O Ministério Público Federal (MPF) ajuizou uma ação civil pública para que 37 ex-agentes da ditadura civil-militar sejam responsabilizados na esfera cível pela execução de Carlos Marighella. A ação pede que os envolvidos no crime percam aposentadorias, restituam gastos do Estado brasileiro com indenizações concedidas a familiares da vítima e paguem compensações financeiras por danos morais coletivos que a repressão política causou à sociedade. No caso de réus já falecidos, os herdeiros deverão arcar com as reparações. Por se tratar de um crime contra a humanidade, os acusados não podem se beneficiar da prescrição – quando, após um período determinado, o Estado perde o direito de aplicar a punição.
Marighella dirigia a Aliança Libertadora Nacional (ALN), organização de resistência armada à ditadura, e era considerado o inimigo público número 1 do regime militar. Ele foi assassinado a tiros na capital paulista, na noite de 4 de novembro de 1969, em uma emboscada armada pelo Departamento de Ordem Política e Social (Dops) e liderada pelo delegado Sérgio Paranhos Fleury, um dos réus da ação. Fleury morreu em 1979.
“Fleury chegou em seguida e deu voz de prisão. Ao que Marighella fez um gesto, de pegar alguma coisa na pasta que trazia consigo, os policiais abriram fogo à queima-roupa, matando o guerrilheiro indefeso”, informa o texto da ação, reproduzindo um trecho do Relatório Final da Comissão Nacional da Verdade.

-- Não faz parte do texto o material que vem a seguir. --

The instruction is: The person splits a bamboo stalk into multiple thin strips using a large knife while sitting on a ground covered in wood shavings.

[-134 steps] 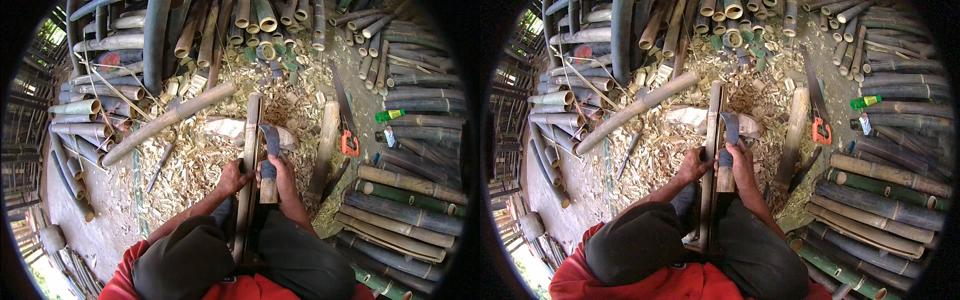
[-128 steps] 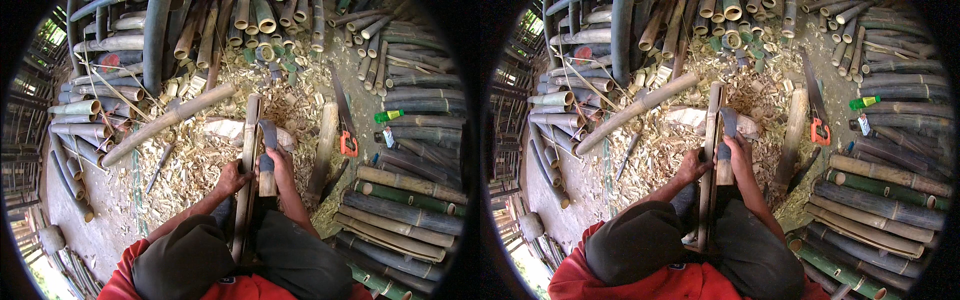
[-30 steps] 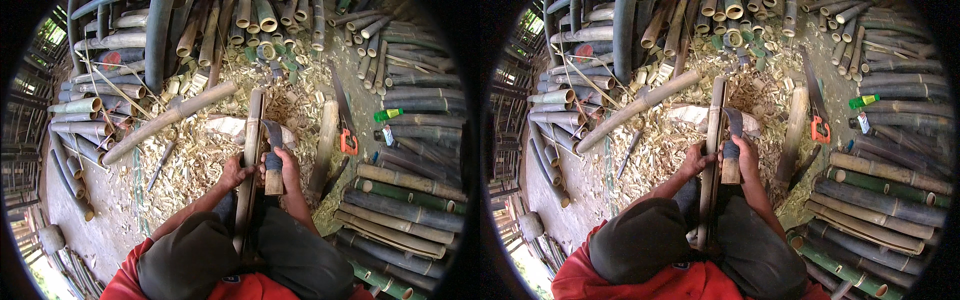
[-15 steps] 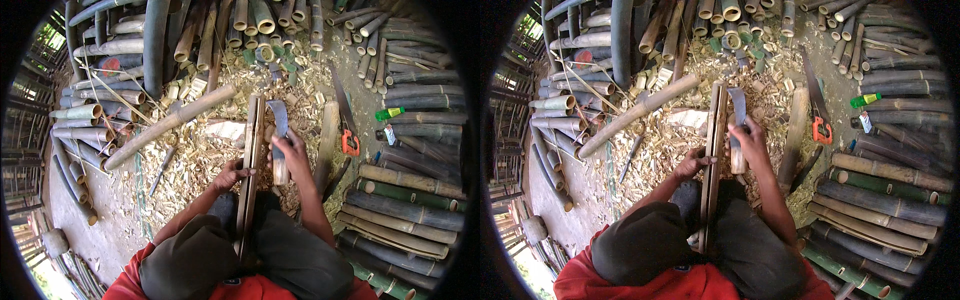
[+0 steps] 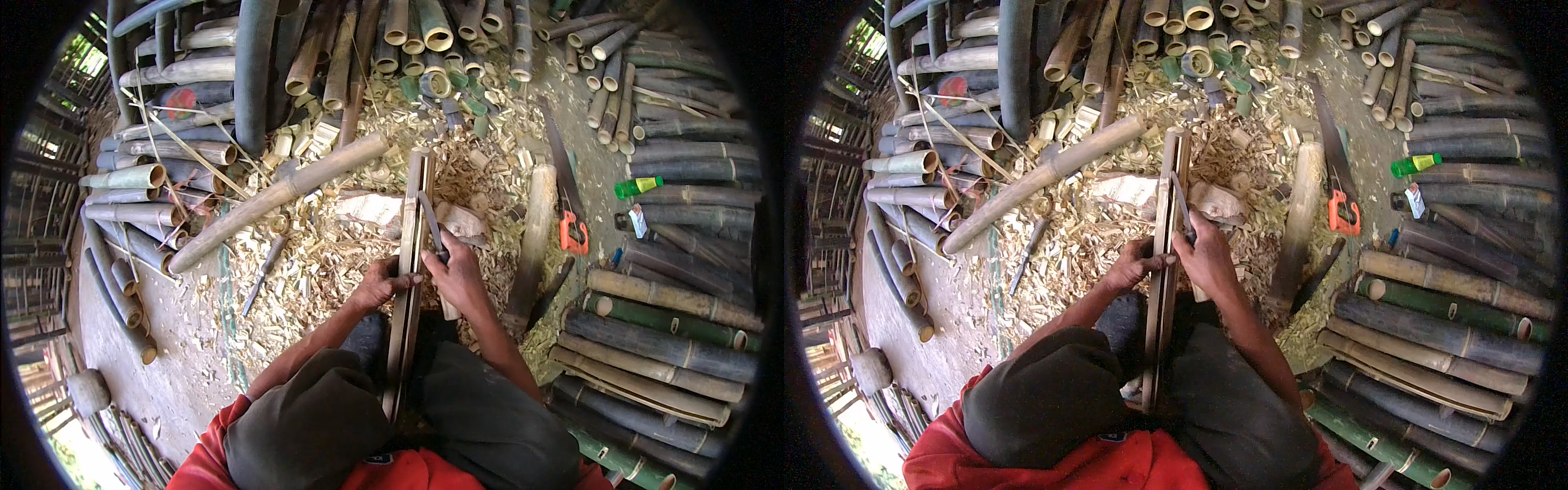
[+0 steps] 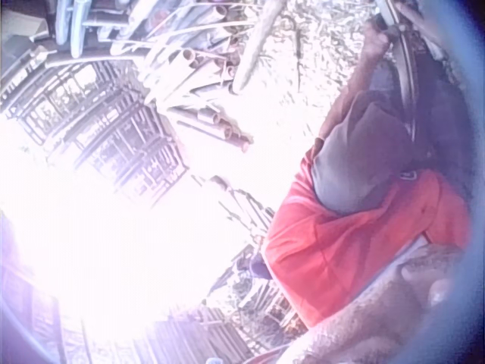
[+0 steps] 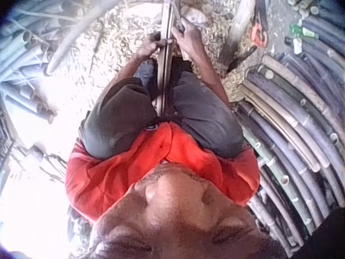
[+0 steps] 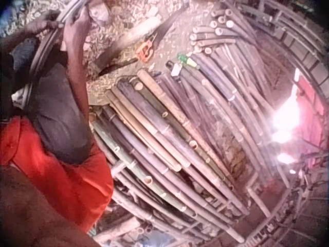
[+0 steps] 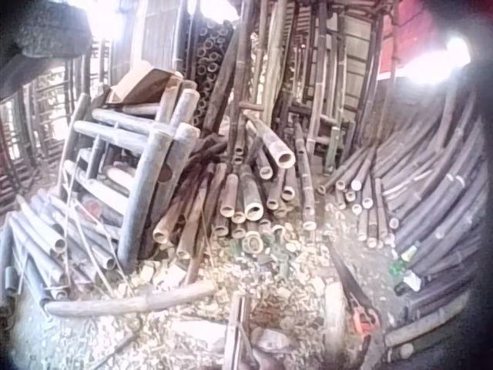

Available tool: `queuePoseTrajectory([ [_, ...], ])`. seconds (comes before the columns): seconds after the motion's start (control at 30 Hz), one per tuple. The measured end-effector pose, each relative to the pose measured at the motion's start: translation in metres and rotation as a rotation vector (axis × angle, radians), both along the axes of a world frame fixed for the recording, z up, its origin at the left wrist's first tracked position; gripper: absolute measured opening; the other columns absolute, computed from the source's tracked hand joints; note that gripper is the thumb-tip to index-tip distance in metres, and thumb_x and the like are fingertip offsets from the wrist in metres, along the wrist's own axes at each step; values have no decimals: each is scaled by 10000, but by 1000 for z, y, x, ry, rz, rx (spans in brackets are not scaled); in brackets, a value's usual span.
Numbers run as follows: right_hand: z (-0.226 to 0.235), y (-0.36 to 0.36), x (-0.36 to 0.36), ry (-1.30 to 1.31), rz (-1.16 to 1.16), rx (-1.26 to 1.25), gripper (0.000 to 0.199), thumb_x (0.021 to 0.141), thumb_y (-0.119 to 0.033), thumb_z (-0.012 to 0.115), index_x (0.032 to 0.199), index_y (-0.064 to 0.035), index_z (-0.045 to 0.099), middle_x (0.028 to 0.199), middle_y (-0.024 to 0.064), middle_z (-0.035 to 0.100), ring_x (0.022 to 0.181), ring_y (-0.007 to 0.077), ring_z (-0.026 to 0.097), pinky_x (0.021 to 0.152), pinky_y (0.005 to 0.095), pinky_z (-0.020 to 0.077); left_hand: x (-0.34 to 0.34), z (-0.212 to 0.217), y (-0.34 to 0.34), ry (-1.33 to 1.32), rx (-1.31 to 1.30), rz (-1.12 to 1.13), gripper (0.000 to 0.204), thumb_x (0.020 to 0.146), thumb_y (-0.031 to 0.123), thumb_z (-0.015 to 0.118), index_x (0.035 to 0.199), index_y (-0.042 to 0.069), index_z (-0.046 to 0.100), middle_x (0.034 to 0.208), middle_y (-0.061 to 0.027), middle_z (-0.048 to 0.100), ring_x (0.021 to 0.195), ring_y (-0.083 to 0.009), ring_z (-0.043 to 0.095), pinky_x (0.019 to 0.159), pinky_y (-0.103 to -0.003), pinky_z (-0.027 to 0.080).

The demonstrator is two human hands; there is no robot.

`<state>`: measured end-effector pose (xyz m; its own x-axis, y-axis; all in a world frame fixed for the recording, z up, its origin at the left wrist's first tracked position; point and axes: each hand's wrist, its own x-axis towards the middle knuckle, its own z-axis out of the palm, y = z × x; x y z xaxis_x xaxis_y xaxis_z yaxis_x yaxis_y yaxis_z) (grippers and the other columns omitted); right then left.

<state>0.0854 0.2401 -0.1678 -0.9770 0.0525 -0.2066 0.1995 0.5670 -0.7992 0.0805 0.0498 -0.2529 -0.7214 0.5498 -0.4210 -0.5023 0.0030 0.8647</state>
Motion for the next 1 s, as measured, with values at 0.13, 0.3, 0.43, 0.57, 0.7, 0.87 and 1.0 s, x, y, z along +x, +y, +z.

O médico legista Abeylard de Queiroz Orsini também é citado pelo MPF. Ele é acusado de fraudar o laudo da necrópsia de Marighella, para omitir a execução e corroborar a versão dos policiais de que a vítima teria sido assassinada em uma troca de tiros. O laudo deixou de mencionar sinais da execução sumária, como evidências da curta distância dos tiros e lesões que indicavam a tentativa da vítima de se proteger dos disparos. O médico tem envolvimento em outros casos de manipulação de laudos de necrópsia em favor dos crimes praticados por agentes da ditadura militar. Em 1990, ele foi denunciado ao Conselho Regional de Medicina do Estado de São Paulo (Cremesp) e perdeu o registro profissional. Orsini morreu em 2021.
Segundo o documento do MPF, “pode-se afirmar, com certeza, que todos eles se envolveram diretamente com a perseguição e morte de Carlos Marighella, bem como indiretamente com o conjunto de barbáries concretizadas pelo Dops e pelo IML, enquanto lá atuaram”.
Além de Fleury e Orsini, são citados na ação outros 35 ex-agentes do Dops. Além da responsabilização pessoal e das sanções financeiras, a ação do MPF busca o cumprimento de diversas medidas de preservação do passado e esclarecimento dos fatos ocorridos na ditadura. Para isso, o MPF quer que o Estado de São Paulo e a União, também réus, sejam obrigados a realizar um ato público de desagravo à memória de Marighella e a incluir informações sobre o caso em espaços de memória dedicados ao período.